Data in this exercise:
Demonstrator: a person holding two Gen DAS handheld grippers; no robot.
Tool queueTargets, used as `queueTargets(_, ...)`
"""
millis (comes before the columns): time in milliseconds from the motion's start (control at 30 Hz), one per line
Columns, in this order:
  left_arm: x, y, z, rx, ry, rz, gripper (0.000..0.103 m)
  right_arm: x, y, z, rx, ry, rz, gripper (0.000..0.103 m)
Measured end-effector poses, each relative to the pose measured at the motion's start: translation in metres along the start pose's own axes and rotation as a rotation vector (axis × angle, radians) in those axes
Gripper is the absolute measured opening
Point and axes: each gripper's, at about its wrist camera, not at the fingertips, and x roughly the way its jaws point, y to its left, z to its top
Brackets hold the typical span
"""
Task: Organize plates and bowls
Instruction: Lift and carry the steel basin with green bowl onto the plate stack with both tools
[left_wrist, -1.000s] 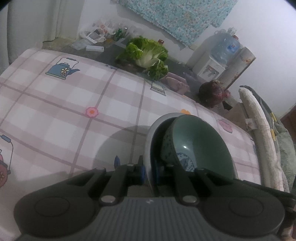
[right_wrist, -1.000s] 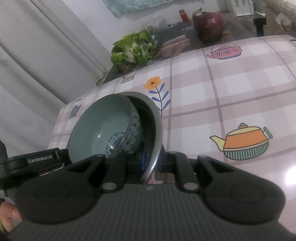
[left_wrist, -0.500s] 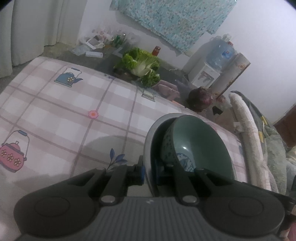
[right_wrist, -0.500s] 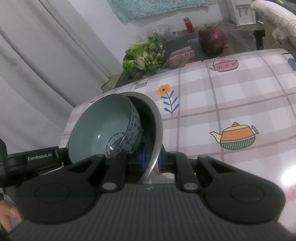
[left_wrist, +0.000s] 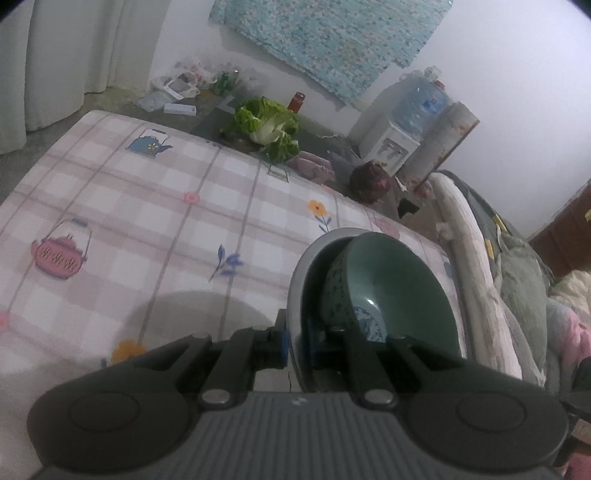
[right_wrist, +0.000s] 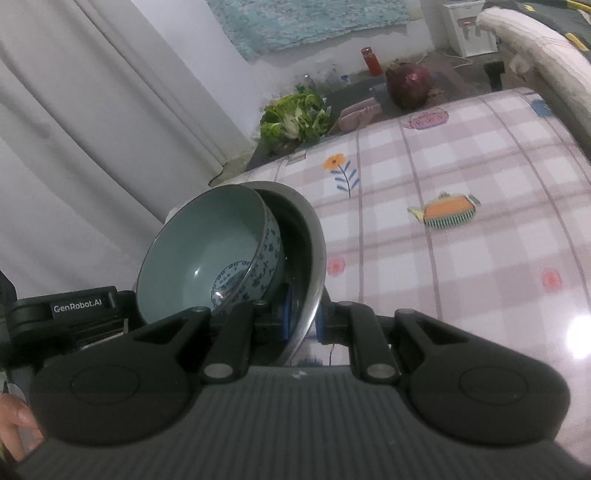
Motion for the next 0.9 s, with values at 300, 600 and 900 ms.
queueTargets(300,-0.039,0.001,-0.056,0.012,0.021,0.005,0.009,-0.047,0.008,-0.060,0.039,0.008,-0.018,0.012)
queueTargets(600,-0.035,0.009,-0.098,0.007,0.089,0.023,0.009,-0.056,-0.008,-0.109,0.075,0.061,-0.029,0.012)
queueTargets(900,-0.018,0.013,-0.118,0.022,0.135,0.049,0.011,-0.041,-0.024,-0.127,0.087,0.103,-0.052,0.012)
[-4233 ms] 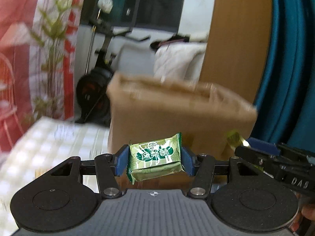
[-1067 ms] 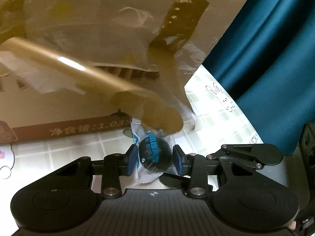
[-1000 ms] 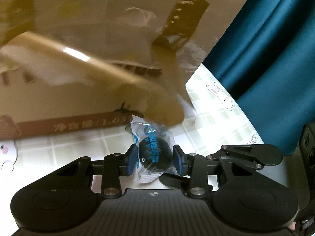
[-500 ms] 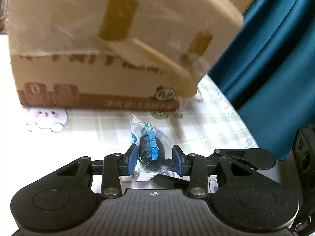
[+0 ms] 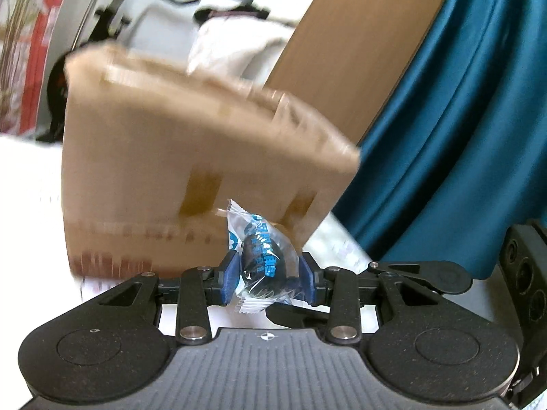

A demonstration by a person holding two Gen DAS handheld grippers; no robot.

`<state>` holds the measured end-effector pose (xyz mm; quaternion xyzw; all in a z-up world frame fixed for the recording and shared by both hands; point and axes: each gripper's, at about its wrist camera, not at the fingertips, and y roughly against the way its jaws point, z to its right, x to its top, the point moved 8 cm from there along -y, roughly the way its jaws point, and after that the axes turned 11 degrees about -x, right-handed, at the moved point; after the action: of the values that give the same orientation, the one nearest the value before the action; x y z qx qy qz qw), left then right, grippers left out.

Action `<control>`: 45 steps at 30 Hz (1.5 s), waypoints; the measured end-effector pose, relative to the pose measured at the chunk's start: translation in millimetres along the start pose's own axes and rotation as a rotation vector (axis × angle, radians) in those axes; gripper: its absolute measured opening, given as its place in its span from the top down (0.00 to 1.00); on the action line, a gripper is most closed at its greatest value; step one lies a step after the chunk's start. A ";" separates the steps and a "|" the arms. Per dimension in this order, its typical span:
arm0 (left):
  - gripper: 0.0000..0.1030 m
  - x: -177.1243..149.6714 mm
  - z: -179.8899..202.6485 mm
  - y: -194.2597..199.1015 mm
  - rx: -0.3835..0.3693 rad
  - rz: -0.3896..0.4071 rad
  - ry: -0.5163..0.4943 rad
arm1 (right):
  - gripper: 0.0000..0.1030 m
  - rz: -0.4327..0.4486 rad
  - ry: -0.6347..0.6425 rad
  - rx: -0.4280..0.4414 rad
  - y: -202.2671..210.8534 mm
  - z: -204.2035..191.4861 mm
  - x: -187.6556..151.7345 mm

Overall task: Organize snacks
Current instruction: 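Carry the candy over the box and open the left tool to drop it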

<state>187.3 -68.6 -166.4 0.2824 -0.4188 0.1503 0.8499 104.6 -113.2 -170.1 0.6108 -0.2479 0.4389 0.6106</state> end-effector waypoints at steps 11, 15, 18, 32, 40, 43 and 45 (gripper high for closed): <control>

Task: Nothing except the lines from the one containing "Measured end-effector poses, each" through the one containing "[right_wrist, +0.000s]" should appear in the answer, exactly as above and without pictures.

Response to the task:
Measured end-effector poses, each relative to the pose measured at the motion's start: translation in metres along the start pose's own axes and rotation as a rotation vector (axis × angle, radians) in those axes
Gripper is the absolute measured opening
Point and axes: each gripper's, at about its wrist camera, not at the fingertips, and x roughly the way its jaws point, y to its left, z to its top
Brackets hold the typical span
"""
Task: Organize plates and bowls
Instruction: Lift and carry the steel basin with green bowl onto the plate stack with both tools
[left_wrist, -1.000s] 
[right_wrist, -1.000s] 
[left_wrist, -0.500s] 
[right_wrist, -0.500s] 
[left_wrist, +0.000s] 
[right_wrist, +0.000s] 

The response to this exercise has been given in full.